Autre finalité longuement contestée, "la prévention des atteintes à la forme républicaine des institutions, des violences collectives de nature à porter atteinte à la sécurité nationale". Pour l'ancien ministre de la Défense UDI Hervé Morin, "le champ d'application est beaucoup trop large, il couvre la totalité de la vie de la collectivité nationale". "Ce ne sont pas des dispositions nouvelles", a répondu le ministre de l'Intérieur Bernard Cazeneuve.

- le contrôle au coeur des débats -

Les députés poursuivront mardi après-midi le débat sur les missions avant de passer aux techniques de renseignement (écoutes, pose de caméras ou de logiciel-espion, accès aux données de connexion, etc.) pour surveiller la personne visée (voire son entourage) et à leur régime d'autorisation (finalité, durée, conservation et destruction des données...) sous le contrôle d'une nouvelle autorité administrative indépendante.
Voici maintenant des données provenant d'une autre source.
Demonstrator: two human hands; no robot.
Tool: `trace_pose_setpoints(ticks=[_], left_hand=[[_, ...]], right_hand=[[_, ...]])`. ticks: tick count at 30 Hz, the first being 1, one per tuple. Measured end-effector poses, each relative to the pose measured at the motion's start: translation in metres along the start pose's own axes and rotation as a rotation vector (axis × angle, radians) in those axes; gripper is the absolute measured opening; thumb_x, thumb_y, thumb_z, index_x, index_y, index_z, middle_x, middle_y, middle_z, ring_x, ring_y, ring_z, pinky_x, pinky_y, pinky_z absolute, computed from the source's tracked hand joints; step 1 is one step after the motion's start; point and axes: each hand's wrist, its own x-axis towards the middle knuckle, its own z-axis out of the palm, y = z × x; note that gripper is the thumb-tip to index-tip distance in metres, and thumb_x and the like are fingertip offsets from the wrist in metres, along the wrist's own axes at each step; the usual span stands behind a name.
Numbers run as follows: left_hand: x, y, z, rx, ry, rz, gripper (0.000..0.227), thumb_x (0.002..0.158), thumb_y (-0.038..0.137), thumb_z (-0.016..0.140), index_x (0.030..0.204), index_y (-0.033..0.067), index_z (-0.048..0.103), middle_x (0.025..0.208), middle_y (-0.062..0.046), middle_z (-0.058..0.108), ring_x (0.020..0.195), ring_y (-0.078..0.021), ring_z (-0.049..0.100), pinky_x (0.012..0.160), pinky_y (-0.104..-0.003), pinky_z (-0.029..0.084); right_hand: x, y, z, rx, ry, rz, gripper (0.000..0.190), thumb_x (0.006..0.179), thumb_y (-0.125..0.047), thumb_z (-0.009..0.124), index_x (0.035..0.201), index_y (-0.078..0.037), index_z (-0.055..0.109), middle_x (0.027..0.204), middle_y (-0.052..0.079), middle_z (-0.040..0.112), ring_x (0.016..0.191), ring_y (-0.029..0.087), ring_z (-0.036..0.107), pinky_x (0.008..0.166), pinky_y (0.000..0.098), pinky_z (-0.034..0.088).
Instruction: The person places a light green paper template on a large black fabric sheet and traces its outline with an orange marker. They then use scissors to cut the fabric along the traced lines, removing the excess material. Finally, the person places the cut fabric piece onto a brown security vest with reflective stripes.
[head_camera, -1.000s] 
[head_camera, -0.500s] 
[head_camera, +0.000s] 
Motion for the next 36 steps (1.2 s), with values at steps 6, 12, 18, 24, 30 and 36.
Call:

Un point focalise les craintes des ONG et des acteurs du numérique: la mise en place, sur les réseaux des opérateurs, d'outils d'analyse automatique (un algorithme) pour détecter par une "succession suspecte de données de connexion" une "menace terroriste". Plusieurs hébergeurs de données informatiques ont menacé de délocaliser leurs serveurs pour protester contre ce qui s'apparente à "une forme de surveillance de masse".

"La surveillance sera ciblée strictement sur les comportements menaçants", a répondu M. Valls en annonçant des amendements pour contrôler ces algorithmes et plus généralement pour protéger des techniques de renseignement certaines professions (magistrats, parlementaires, journalistes, avocats).

M. Urvoas insiste de son côté sur les "garanties" apportées par la future Commission nationale de contrôle des techniques de renseignement (CNCTR) qui aura "beaucoup plus de pouvoirs" que la CNCIS (Commission nationale de contrôle des interceptions de sécurité) qu'elle remplace.

Cette commission - composée de quatre magistrats, quatre parlementaires et un spécialiste des communications électroniques - devra donner son avis préalable à chaque mise en oeuvre de ces techniques sur le territoire national, sauf cas d'urgence. Le Premier ministre pourra passer outre mais en motivant sa décision. La commission pourra accéder aux renseignements collectés, à leur traçabilité et aux locaux où ils sont centralisés. Elle pourra aussi saisir le Conseil d'Etat.